▸ Records for the exercise:
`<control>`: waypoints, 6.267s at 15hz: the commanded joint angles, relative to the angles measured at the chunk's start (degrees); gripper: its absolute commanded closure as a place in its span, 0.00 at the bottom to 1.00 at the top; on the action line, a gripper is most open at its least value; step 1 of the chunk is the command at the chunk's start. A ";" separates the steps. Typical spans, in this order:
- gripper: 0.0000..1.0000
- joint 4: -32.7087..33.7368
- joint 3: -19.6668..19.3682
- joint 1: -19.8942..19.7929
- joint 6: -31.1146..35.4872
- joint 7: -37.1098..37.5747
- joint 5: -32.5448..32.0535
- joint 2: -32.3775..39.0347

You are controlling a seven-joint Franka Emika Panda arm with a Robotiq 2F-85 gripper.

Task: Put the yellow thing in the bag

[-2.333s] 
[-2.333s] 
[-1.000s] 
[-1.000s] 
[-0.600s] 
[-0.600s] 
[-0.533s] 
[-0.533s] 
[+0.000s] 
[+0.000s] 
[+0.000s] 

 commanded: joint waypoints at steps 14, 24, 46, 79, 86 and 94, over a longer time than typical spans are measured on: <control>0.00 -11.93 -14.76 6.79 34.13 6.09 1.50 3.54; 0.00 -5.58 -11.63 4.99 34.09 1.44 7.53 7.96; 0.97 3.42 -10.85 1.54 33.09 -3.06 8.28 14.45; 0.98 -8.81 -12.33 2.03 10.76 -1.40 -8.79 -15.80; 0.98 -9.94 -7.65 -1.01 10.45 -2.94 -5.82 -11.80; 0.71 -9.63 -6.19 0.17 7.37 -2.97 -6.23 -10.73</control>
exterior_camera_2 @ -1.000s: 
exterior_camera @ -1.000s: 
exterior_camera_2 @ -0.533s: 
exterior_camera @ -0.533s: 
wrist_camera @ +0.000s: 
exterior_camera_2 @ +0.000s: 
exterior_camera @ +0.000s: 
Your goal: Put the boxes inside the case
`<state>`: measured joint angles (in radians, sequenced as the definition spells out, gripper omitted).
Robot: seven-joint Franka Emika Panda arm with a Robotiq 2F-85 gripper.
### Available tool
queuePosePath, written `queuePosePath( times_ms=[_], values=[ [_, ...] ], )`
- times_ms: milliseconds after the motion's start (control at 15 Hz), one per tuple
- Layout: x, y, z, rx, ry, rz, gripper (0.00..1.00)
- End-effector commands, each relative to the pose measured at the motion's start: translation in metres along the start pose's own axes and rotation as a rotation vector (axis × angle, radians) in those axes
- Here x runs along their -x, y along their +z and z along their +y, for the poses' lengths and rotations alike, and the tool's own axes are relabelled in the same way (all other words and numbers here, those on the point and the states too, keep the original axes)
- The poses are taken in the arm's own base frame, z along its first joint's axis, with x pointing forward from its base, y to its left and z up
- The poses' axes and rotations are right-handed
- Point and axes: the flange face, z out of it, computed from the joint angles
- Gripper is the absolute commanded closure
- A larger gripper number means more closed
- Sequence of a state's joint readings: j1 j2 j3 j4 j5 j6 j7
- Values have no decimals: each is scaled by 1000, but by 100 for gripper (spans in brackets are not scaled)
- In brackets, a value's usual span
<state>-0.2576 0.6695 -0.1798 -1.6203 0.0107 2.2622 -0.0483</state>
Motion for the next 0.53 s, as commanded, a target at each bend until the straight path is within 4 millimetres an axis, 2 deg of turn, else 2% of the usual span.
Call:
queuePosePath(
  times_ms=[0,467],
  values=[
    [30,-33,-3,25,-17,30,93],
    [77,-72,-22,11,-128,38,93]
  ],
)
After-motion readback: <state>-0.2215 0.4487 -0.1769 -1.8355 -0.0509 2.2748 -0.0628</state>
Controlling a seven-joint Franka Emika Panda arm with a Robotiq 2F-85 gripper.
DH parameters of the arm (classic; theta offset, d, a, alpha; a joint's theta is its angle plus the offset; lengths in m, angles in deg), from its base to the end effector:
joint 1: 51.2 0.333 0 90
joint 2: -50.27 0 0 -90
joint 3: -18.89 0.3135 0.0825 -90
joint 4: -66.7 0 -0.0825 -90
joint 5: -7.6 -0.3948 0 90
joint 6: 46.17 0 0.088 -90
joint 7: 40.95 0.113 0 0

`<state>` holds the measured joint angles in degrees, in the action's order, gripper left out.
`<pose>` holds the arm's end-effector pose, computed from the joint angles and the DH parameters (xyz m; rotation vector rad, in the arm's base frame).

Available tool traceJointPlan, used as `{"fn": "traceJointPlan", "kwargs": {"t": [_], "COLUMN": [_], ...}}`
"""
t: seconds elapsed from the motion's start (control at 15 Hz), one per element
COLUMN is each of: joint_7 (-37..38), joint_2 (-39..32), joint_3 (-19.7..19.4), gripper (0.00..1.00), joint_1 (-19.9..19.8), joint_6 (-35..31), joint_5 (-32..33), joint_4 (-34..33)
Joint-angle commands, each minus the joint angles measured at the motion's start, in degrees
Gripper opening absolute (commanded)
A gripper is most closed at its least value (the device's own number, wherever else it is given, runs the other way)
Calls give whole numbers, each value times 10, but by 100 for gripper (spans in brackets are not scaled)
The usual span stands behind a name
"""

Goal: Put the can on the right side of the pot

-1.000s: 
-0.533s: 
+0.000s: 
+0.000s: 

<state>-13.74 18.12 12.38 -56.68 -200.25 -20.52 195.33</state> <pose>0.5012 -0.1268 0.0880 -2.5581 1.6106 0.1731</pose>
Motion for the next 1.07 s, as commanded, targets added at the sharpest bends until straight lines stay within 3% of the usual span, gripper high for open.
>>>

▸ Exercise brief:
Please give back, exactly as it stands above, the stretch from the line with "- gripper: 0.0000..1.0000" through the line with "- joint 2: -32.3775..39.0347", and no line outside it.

▸ Response to the task:
- gripper: 0.0000..1.0000
- joint 4: -32.7087..33.7368
- joint 3: -19.6668..19.3682
- joint 1: -19.8942..19.7929
- joint 6: -31.1146..35.4872
- joint 7: -37.1098..37.5747
- joint 5: -32.5448..32.0535
- joint 2: -32.3775..39.0347

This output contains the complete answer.